*** Opening of Provided data ***

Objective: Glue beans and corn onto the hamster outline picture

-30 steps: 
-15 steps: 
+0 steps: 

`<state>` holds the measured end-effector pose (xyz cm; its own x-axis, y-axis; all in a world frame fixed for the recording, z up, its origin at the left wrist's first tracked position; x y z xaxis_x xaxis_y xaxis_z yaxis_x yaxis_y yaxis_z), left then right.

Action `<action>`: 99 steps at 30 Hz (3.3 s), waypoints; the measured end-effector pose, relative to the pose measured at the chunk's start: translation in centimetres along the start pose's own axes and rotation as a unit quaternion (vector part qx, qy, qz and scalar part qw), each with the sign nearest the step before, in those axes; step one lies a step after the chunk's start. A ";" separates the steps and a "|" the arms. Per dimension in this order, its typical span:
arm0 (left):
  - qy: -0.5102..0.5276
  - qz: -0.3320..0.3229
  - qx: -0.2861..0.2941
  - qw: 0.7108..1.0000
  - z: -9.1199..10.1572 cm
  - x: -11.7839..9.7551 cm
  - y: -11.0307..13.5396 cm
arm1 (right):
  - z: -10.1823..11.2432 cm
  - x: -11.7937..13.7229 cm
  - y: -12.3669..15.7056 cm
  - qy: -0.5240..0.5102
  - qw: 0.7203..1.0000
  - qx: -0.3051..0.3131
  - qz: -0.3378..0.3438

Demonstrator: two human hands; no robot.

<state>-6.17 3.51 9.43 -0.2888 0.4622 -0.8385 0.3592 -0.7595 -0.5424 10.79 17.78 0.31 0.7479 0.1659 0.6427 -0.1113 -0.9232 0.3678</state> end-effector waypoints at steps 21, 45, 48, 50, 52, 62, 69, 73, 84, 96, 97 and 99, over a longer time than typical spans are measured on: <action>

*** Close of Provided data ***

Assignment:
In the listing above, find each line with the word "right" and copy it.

Result below:
`<state>` holds the measured end-effector pose (xyz cm; its own x-axis, y-axis; all in a world frame fixed for the recording, z up, its origin at the left wrist's first tracked position; x y z xaxis_x xaxis_y xaxis_z yaxis_x yaxis_y yaxis_z), left then right.
arm1 (right):

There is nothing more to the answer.